Need help building a simple electronic calculator

Discussion in 'Community Discussion' started by macuser1232, Oct 28, 2012.

  1. macuser1232 macrumors 6502a

    macuser1232

    Joined:
    Jan 20, 2012
    #1
    Ok, so recently I've decided to take on the challenge of building a basic function calculator. I was wondering if anybody could provide me with a good website to learn how to do this from. I have found this, http://lupinesystems.com/calc/ , and was wondering if this would be a good place to start. According to the website, this challenge is the easiest, with a rating of 1 "howl."
     
  2. balamw Moderator

    balamw

    Staff Member

    Joined:
    Aug 16, 2005
    Location:
    New England
    #2
    What is it about the calculator project that appeals to you?

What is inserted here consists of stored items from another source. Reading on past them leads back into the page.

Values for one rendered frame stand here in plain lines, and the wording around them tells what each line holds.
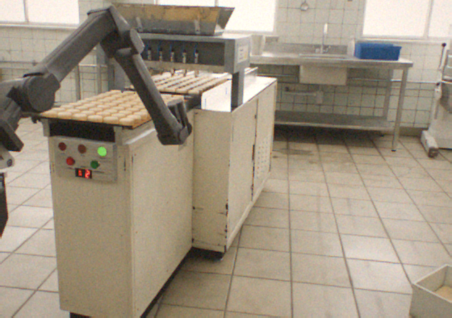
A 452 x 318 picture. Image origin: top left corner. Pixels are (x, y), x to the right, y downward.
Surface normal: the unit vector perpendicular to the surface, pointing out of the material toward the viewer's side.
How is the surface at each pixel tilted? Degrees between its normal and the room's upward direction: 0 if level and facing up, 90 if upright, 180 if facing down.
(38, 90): 79
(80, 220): 90
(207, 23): 115
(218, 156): 90
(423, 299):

    Personally I'd focus on something with a bit more "legs" and room to grow. Like an Arduino based kit or other microprocessor evaluation board. Microchip has a bunch of inexpensive boards you could consider.

    B
     
  3. lewis82 macrumors 68000

    lewis82

    Joined:
    Aug 26, 2009
    Location:
    Totalitarian Republic of Northlandia
    #3
    That depends on what he wants to learn. If he wants to get deep into chips and circuits he should try and do it himself using 74 series chips. It wouldn't be particularly hard to implement adding and substracting using two's complement and the digit decoder. (I have personally done both in my Logical Circuits class two semesters ago, and it requires no particular skills beyond extremely basic knowledge of electrical circuits and a bit of logic.) Multiplying is a bit harder but again not very complicated.

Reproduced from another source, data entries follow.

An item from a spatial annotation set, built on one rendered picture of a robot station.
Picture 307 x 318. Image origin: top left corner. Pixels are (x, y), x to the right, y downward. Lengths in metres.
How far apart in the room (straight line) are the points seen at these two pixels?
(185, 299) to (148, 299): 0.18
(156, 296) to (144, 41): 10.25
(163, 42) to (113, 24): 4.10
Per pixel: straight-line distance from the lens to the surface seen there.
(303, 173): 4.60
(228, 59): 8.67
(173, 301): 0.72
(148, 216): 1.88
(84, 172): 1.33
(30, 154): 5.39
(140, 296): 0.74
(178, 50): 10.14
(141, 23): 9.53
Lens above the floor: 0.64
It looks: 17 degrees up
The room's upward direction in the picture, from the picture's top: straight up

    Of course the limiting factor will be the breadboard size, it would probably become immense :eek:


    I do agree with the Arduino suggestion, but to me it's not as much about electronics as it is about programming. In a way it's just moving the complexity somewhere else.
     
  4. balamw Moderator

    balamw

    Staff Member

    Joined:
    Aug 16, 2005
    Location:
    New England
    #4
    That's why I asked. ;)

    The build your own PCB aspects of the linked tutorial are the first thing I'd not do. Spend some money on a basic breadboard kit and you'll be able to reuse that for many projects to come.

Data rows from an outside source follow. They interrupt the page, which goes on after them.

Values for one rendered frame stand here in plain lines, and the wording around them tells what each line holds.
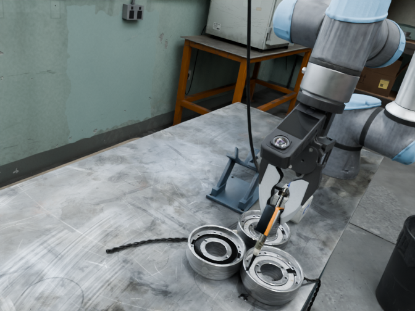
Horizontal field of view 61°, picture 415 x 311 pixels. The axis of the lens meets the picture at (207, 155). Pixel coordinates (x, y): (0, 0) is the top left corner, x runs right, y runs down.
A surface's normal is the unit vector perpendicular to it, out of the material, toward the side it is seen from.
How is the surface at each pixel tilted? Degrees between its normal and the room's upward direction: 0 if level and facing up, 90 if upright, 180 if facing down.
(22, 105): 90
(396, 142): 94
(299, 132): 23
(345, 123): 90
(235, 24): 90
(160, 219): 0
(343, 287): 0
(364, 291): 0
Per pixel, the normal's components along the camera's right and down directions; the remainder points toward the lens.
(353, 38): -0.14, 0.32
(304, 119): -0.03, -0.68
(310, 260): 0.18, -0.87
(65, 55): 0.82, 0.39
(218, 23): -0.55, 0.29

    FWIW There's a bit of a gap I see in the tutorial. They give you the source code in an ASM file, but the actual programmer to load the code into PIC is not explicitly mentioned or included in the project BOM. You need something to load it with. I'm not finding any really cheap MPLAB compatible PIC programmers.

    This is one reason the Arduino and/or other similar PIC based boards can be easier to bring up They already include either a bootloader or on-board programmer.